[Information]

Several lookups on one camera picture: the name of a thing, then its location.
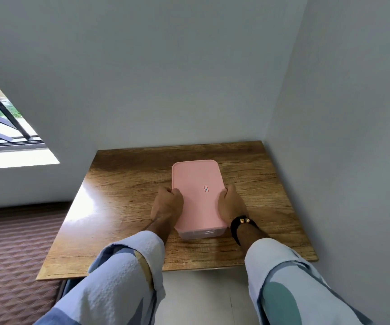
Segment person's left hand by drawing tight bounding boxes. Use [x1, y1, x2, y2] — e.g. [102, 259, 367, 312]
[150, 185, 184, 223]

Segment person's right hand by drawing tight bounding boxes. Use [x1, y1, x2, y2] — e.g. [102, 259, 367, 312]
[217, 184, 249, 224]

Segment pink lidded plastic container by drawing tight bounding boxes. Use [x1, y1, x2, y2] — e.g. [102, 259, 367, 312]
[171, 160, 229, 240]

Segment person's left forearm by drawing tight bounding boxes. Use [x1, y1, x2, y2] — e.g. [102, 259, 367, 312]
[34, 216, 175, 325]

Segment person's right forearm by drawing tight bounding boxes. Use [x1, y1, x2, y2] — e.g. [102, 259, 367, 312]
[230, 218, 375, 325]

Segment wooden table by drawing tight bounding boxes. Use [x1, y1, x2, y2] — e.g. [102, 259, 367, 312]
[36, 141, 319, 281]

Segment brown patterned carpet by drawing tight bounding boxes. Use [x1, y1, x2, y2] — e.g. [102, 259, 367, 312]
[0, 202, 72, 325]

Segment window with black bars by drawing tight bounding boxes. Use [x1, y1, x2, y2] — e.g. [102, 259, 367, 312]
[0, 62, 61, 170]

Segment black beaded bracelet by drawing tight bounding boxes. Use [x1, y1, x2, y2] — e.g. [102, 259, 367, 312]
[230, 215, 259, 247]

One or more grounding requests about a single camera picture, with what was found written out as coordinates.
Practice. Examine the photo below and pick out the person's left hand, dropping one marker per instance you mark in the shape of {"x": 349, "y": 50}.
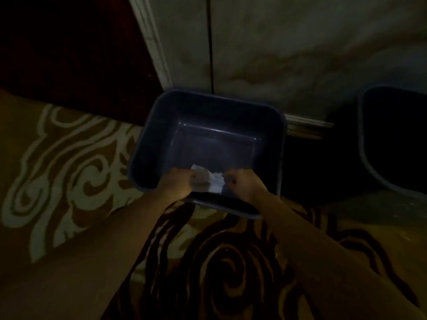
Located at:
{"x": 175, "y": 184}

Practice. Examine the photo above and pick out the person's right hand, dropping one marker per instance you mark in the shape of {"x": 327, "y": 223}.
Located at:
{"x": 245, "y": 184}

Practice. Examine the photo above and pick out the person's left fingers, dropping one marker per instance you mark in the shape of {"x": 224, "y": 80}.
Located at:
{"x": 190, "y": 179}

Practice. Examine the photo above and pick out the person's right fingers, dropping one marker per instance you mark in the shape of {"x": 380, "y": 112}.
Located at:
{"x": 230, "y": 183}

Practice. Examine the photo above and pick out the white paper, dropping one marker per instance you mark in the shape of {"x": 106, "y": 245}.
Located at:
{"x": 208, "y": 181}

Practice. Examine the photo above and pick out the person's left forearm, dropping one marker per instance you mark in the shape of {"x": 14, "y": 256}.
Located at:
{"x": 83, "y": 259}

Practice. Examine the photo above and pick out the person's right forearm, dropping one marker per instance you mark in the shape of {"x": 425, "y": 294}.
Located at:
{"x": 333, "y": 263}

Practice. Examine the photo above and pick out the blue plastic tub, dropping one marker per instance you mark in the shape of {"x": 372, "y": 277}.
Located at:
{"x": 206, "y": 143}

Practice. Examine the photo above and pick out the patterned brown carpet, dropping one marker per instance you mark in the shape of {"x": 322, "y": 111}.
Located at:
{"x": 186, "y": 236}

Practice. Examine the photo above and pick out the dark plastic tub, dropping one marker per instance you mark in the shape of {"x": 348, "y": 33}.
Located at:
{"x": 393, "y": 139}

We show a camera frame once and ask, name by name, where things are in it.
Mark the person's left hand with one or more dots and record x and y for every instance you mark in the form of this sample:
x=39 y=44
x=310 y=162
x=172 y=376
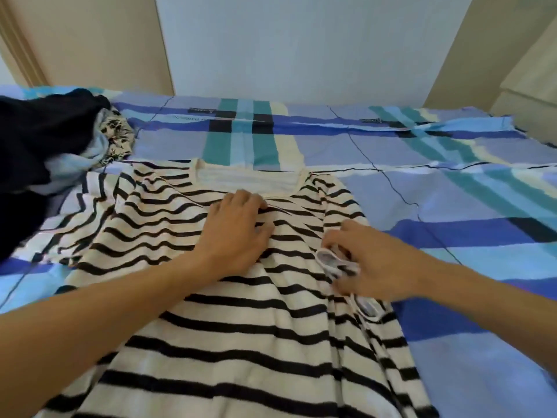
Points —
x=233 y=239

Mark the person's right hand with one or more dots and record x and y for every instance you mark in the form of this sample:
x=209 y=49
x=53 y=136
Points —
x=383 y=269

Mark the person's right fingers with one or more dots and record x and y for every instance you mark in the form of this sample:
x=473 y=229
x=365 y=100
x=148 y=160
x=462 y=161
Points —
x=348 y=235

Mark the person's left thumb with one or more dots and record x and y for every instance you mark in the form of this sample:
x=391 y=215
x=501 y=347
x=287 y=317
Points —
x=264 y=237

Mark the black and white striped shirt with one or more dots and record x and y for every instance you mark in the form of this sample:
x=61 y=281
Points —
x=226 y=343

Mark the person's right forearm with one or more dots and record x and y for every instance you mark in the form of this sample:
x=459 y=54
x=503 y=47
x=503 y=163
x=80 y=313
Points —
x=487 y=304

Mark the person's left forearm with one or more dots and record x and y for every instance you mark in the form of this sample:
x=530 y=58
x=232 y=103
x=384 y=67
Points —
x=100 y=322

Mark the blue plaid bed sheet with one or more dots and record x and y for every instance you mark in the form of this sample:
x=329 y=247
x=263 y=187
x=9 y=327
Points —
x=457 y=204

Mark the black and white floral cloth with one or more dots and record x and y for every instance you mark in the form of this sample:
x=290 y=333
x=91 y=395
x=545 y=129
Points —
x=115 y=137

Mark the light blue garment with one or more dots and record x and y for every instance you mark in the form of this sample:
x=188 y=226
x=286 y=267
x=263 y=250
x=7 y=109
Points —
x=76 y=163

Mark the beige drawer cabinet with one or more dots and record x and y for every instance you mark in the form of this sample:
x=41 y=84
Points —
x=528 y=91

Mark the beige wooden wardrobe panel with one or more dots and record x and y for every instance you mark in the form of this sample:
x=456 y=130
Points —
x=487 y=39

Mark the black garment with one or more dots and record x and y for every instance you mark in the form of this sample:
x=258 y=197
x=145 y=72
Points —
x=35 y=143

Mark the beige wooden door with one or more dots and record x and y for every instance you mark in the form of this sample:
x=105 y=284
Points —
x=87 y=39

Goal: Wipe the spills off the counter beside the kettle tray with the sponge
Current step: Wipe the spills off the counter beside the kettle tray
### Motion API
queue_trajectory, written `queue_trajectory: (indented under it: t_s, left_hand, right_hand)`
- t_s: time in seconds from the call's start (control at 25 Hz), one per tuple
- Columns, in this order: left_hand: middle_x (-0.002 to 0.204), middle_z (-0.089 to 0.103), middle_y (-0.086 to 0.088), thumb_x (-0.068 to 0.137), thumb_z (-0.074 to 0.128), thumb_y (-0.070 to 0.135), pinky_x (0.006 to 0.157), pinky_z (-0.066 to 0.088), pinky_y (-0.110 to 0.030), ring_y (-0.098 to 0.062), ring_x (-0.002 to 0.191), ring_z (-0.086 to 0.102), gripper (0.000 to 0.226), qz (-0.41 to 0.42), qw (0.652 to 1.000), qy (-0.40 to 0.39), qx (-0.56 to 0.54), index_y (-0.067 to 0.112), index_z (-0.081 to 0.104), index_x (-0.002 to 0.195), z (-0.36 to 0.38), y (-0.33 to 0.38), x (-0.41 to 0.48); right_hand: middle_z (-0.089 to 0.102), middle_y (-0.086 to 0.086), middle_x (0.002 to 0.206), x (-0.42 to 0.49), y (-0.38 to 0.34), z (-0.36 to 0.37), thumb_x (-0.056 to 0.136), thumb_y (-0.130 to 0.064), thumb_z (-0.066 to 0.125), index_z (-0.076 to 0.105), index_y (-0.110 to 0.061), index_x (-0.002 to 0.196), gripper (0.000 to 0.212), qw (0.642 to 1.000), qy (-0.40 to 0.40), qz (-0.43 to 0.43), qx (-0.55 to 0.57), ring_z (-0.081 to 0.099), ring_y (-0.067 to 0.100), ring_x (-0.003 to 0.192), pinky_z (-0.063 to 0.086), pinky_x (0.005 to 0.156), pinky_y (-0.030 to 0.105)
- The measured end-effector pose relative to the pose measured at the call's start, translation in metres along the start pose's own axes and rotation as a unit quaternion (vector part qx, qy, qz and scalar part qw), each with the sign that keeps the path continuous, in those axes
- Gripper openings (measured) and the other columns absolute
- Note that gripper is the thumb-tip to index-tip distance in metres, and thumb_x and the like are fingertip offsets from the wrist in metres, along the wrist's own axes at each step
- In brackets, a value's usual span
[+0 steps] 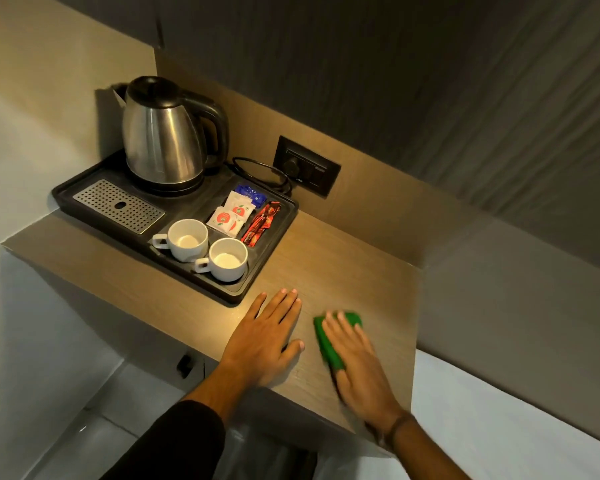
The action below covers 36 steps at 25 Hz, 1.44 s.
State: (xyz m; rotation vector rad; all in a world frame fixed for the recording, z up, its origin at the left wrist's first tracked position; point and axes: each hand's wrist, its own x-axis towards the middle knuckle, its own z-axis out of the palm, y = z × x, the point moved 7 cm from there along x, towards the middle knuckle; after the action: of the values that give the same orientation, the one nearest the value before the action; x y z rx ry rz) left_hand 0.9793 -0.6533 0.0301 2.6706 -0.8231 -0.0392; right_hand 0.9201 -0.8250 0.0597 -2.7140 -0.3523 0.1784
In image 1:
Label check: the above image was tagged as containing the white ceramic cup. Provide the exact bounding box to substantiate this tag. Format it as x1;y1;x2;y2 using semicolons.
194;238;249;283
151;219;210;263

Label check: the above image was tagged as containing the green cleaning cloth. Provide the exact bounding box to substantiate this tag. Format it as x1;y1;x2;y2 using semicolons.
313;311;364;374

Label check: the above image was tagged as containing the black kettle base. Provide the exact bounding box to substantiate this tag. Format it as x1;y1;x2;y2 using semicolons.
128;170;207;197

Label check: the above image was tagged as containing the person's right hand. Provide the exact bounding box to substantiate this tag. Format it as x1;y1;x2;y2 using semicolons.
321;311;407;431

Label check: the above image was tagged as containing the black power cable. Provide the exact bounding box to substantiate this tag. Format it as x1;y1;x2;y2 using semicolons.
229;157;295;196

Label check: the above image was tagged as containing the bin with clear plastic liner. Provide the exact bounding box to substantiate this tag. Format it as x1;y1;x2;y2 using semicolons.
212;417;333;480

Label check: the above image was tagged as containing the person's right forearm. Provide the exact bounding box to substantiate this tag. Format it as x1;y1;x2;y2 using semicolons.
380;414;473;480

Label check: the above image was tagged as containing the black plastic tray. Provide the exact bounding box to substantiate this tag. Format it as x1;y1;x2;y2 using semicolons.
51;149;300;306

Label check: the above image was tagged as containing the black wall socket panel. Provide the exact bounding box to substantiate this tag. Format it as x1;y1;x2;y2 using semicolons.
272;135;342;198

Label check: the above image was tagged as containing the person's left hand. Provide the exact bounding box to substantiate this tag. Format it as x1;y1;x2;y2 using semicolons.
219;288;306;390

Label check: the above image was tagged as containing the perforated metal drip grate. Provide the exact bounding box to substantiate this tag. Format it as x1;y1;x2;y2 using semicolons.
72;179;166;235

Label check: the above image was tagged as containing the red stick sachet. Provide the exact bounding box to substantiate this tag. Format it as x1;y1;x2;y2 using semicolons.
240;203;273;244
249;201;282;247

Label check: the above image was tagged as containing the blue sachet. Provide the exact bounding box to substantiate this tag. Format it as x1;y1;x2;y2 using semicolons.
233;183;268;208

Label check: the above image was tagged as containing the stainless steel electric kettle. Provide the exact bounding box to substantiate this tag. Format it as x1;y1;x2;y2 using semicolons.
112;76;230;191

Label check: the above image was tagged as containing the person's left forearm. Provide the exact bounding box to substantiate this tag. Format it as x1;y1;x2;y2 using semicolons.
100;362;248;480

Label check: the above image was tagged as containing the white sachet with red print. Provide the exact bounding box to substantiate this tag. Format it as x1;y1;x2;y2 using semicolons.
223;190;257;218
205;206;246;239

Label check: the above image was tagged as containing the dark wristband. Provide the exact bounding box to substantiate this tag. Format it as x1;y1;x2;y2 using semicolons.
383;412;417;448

[/Information]

## [Description of the task]
Start with the line above that contains "right fingers, dropping" and stop after the line that contains "Practice. Examine the photo above and pick out the white". Output those lines exactly, and only those.

## [Solution]
Practice. Examine the photo above and pick out the person's right fingers, dropping one marker per instance you mark in the shape of {"x": 380, "y": 112}.
Located at:
{"x": 230, "y": 183}

Practice. Examine the photo above and pick out the white paper, dropping one marker per instance you mark in the shape of {"x": 106, "y": 245}.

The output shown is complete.